Revisiting Volta: How to Accelerate Deep Learning

While we’ve gone over Volta’s distinguishing characteristics several times now, the marquee addition of tensor cores somewhat overshadows all the other changes that supplement or outright support tensor core usage. For one, as we've already seen, it's tightly tied into the improved SIMT model with Volta's independent thread scheduling and collective groups.

Mixed Precision: Making FP16 Work for Deep Learning

Ultimately, Volta’s deep learning prowess is built on utilizing half precision (IEEE-754 FP16) rather than single precision (FP32) for deep learning training. First supported by cuDNN 3 and implemented in Tegra X1’s Maxwell cores, native half precision compute was fully introduced with Pascal as “Pseudo FP16”, where FP32 ALUs could instead process pairs of FP16 instructions for theoretically double FP16 throughput per clock. We've actually seen this in how tensor cores deal with matrix fragments in the register, as the two FP16 input matrices are gathered in 8 elements of FP16x2, or 16 FP16 elements.

In terms of FP32 versus FP16, because the single precision format ‘describes’ more data than half precision, operations are more computationally intensive and more memory storage/bandwidth is needed to house and transfer the data, in turn consuming more power. So the successful usage of lower precision in compute has been a poor man’s holy grail of sorts, targeting applications where higher precision is unnecessary.

Aside from API/compiler/framework support, the perennial drawback for deep learning is the (unsurprising) loss of precision in using FP16 data types, where the training process would not be accurate enough and so the model cannot converge. Enter mixed precision.

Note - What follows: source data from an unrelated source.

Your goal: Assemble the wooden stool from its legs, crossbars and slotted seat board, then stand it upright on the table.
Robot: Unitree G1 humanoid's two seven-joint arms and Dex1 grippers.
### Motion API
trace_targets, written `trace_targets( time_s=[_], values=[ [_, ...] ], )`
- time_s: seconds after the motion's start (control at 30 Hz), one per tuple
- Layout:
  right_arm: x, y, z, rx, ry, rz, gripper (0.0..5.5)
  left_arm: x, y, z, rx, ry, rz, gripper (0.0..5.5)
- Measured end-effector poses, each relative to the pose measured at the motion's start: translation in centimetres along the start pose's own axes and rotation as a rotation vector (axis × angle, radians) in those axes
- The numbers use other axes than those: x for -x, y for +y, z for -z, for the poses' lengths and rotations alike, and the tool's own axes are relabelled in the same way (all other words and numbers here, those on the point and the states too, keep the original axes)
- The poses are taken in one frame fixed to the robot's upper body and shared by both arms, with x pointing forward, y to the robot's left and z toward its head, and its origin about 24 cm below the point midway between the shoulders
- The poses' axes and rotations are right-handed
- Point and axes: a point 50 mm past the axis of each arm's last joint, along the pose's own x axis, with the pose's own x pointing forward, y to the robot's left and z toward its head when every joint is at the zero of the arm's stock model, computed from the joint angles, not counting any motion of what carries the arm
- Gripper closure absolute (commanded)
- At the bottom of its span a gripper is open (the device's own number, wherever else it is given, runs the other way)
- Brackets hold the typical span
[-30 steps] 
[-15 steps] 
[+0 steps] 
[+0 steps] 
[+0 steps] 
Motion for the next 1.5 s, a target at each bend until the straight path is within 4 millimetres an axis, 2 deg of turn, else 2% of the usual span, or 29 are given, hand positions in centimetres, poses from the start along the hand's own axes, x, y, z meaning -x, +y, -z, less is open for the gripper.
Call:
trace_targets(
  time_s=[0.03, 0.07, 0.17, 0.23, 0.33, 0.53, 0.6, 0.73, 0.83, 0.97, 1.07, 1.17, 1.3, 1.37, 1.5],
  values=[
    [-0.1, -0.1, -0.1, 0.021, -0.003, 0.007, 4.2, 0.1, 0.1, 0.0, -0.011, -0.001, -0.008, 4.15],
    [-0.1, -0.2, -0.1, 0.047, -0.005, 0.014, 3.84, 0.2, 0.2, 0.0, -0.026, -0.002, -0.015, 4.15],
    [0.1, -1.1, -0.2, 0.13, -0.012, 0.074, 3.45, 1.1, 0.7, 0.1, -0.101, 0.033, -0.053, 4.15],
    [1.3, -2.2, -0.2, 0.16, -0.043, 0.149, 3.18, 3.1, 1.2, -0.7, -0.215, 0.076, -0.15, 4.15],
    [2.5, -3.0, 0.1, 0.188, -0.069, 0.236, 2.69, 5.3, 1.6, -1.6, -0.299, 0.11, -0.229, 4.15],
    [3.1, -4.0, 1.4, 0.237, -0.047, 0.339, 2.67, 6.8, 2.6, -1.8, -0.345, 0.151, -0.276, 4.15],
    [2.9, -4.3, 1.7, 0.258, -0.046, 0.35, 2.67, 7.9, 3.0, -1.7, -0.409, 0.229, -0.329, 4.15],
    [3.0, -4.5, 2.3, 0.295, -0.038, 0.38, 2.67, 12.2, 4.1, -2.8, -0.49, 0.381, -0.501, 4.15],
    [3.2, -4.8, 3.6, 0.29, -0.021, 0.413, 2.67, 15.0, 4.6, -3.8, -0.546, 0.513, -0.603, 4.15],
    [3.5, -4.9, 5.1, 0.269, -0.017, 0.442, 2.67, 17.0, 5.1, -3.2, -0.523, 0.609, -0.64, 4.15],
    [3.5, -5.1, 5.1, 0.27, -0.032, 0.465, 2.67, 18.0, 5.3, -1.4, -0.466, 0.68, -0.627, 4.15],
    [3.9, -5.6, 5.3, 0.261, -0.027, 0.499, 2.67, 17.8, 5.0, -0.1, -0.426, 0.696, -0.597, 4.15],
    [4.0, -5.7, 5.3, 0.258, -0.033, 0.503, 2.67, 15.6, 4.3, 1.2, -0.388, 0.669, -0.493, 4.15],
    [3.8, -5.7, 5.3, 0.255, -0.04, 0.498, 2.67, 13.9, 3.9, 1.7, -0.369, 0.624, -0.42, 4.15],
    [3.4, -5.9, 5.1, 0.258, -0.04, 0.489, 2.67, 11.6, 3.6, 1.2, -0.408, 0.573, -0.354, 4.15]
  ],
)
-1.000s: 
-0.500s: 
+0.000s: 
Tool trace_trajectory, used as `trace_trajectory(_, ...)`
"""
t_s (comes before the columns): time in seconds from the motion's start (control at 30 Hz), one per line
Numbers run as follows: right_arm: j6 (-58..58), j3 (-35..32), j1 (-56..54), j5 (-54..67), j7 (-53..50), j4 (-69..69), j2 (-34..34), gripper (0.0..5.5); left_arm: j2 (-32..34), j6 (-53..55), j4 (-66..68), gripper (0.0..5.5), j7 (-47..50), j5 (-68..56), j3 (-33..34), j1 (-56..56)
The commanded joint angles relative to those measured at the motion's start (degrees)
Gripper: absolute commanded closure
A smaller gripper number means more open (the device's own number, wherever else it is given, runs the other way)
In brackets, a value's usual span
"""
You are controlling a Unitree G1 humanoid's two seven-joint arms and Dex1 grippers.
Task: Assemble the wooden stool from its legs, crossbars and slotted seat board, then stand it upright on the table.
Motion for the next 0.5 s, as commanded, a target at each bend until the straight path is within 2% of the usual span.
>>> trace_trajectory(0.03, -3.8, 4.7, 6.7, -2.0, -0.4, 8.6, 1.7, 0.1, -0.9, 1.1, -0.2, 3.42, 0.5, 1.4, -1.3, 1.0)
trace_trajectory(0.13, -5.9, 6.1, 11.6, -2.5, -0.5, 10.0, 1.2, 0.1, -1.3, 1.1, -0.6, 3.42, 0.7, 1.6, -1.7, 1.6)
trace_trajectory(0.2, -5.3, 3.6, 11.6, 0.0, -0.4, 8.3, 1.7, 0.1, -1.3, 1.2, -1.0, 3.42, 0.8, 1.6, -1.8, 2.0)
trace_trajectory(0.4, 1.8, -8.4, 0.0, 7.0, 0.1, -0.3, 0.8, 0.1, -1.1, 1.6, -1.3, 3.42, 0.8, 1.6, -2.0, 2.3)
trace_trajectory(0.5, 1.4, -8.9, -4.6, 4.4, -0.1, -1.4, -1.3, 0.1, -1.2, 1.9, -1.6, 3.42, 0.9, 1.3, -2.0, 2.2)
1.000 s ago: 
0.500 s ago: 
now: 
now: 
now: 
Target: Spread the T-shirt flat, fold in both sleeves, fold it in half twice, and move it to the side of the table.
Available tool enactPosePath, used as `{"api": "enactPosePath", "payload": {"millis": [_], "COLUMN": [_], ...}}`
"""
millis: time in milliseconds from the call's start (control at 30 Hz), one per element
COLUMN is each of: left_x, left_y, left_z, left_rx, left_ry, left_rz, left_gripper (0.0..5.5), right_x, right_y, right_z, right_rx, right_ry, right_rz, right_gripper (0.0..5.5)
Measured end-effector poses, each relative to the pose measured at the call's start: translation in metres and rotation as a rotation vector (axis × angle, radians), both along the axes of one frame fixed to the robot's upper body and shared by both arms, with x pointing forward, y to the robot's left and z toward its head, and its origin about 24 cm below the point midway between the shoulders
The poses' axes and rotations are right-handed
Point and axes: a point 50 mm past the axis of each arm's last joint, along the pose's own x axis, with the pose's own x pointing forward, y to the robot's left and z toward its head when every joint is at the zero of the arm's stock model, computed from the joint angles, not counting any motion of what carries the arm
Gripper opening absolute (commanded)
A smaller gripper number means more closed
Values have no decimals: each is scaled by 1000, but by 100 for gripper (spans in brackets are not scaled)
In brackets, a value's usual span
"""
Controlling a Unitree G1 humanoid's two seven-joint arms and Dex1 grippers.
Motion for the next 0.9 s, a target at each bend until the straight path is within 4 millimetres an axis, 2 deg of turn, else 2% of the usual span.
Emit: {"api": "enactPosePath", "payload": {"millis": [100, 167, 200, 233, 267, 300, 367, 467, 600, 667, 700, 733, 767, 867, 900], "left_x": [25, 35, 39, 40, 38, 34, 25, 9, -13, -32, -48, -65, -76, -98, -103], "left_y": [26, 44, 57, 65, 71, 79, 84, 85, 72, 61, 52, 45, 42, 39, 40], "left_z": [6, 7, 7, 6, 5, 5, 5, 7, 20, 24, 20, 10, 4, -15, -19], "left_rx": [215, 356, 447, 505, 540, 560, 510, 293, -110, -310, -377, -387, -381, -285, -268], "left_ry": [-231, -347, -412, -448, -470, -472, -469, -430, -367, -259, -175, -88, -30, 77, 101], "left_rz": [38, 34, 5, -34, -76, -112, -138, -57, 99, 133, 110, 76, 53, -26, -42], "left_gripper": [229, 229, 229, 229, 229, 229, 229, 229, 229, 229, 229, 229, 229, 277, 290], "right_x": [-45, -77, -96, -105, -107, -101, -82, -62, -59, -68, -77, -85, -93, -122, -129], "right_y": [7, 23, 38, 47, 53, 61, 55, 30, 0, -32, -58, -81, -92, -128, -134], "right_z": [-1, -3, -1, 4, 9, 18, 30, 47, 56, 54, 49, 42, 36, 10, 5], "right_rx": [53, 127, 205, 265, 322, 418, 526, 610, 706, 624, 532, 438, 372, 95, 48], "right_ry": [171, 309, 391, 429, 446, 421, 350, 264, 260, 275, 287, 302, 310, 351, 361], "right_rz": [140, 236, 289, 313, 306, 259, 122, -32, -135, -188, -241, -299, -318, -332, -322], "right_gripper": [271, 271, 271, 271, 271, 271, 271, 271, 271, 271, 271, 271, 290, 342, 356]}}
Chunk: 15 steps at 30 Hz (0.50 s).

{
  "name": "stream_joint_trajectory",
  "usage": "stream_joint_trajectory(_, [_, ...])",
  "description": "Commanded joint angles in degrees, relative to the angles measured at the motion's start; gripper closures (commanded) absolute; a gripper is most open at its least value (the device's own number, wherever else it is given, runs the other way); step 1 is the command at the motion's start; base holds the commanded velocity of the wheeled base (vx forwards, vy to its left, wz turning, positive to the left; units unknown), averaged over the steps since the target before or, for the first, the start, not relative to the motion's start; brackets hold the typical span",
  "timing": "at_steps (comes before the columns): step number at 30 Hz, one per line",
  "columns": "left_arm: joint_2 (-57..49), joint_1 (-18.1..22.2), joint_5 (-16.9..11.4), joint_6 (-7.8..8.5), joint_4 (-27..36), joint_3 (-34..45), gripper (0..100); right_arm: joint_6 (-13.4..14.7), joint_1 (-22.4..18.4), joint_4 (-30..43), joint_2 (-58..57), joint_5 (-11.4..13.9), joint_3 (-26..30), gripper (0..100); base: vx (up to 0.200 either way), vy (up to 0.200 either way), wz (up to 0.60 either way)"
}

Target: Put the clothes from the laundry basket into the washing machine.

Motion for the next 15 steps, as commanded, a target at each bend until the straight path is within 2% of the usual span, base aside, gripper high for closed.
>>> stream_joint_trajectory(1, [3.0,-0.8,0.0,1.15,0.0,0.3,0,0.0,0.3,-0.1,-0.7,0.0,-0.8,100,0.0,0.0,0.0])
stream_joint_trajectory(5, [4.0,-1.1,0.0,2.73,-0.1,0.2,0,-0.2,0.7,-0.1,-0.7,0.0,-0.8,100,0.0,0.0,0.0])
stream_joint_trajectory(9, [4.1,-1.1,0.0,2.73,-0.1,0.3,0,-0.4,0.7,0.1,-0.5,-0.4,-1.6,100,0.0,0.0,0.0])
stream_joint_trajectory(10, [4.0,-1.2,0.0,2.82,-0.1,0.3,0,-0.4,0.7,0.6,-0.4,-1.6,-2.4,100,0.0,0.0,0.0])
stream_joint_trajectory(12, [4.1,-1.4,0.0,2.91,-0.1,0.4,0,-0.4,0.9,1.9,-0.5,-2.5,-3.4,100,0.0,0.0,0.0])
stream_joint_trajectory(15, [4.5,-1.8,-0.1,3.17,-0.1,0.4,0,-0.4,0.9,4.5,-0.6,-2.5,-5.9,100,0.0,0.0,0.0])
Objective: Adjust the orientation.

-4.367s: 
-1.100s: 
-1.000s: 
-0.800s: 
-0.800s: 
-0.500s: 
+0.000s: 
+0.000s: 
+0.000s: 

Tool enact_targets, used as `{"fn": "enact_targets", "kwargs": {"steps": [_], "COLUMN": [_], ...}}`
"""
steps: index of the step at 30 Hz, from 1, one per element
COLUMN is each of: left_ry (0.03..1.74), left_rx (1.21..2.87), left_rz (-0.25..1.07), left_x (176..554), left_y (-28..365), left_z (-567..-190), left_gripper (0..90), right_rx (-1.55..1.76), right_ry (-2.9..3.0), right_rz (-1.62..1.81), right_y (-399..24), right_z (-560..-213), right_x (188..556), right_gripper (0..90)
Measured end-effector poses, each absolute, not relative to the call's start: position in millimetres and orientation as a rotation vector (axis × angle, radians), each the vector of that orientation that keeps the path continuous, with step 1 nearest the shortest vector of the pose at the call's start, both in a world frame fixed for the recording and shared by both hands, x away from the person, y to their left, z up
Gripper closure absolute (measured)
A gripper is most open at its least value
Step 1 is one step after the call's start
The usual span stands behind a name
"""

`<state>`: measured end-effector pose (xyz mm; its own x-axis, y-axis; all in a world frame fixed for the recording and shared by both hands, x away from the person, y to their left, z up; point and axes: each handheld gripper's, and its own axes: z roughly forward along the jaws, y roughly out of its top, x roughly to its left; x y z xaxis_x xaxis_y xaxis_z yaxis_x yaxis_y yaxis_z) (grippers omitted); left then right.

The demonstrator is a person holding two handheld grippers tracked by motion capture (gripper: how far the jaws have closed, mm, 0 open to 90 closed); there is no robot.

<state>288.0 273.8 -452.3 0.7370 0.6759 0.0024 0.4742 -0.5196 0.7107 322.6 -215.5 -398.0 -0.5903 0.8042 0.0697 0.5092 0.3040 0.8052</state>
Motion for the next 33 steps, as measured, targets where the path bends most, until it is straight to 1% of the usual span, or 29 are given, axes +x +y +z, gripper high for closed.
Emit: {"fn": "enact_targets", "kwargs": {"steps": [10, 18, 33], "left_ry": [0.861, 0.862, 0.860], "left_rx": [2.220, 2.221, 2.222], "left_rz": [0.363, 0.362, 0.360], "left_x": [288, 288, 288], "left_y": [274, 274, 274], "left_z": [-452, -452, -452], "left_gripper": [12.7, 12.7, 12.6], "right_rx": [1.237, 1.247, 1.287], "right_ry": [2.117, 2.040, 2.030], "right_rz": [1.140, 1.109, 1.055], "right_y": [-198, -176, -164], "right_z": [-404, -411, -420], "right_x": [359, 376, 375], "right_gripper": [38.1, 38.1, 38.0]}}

To be fair, NVIDIA has wheeled out the 'mixed precision' term before in very similar context, in discussing Pascal's fast FP16 (for GP100) and DP4A/DP2A integer dot product operations (for GP102, GP104, and GP106 GPUs). Back then, the focus was on inference, and very much like Titan V's 'deep learning TFLOPS,' Titan X (Pascal) launched with a "44 TOPS (new deep learning inferencing instruction)." The new instructions performed integer dot products on 4-element 8-bit vectors or 2-element 8-bit/16-bit vectors, resulting in a 32-bit integer product that could be accumulated with other 32-bit integers.

So for mixed precision in Volta, there are several more wrinkles. First is that important precision-sensitive data like master weights are stored as FP32. The second is tensor cores, where mixed precision training describes how two half precision input matrices are multiplied to get a single precision product, which is then accumulated into a single precision sum. NVIDIA has stated that the result is converted back to half precision before being written into memory, though how this happens is not exactly clear. For inferencing purposes though, the tensor core will instead accumulate the result into a half precision sum. Ultimately, when using half precision format, less data is needed in the registers and memory, which helps compensate for the data in very large matrices.

For a given training iteration, Volta mixed precision means the master weights are copied in single and half precision, and while that takes up more memory, NVIDIA believes the accuracy gains are worth it. The half precision weights are used in the ensuing computations, and when the master weights are ready to be updated with the resulting computation, the FP32 copy is used. At that last stage of an iteration, the computed weight updates are converted from FP16 to FP32 in order to update the FP32 master copy of weights, again for accuracy reasons.

Recalling that FP16 does not cover the same data space as FP32, a normalization method can resolve issues where an FP32 value is outside the representable range of FP16 and thus would be converted to a zero. For example, values of many activation gradients would fall outside of the range of FP16, but because these values are clustered together, multiplying the loss with a scaling factor moves most of the values in the range of FP16. The gradients are re-scaled to the original range before weight updates are done, maintaining the original precision.

Not all math, neural networks, and layers work well with FP16 storage or math, so depending on the framework or type of neural net, FP16 will either be disabled by default or not recommended. In general, mixed precision with FP16 and tensor cores are best suited with convolution and RNN-heavy image processing and the like. For the most part, cuDNN handles a lot, and developers may only need a few pointers from NVIDIA's Mixed Precision guide. Meanwhile, cuBLAS and CUTLASS also include tensor core support. Altogether, especially with with the maturation of cuDNN it is hard to imagine tensor cores being succesful without it. Intrepid developers can continue trying to wrangle tensor cores directly in CUDA C++, PTX, and the like, though as we have seen tensor cores are, as far as generally programmable GPU blocks go, rather inflexible.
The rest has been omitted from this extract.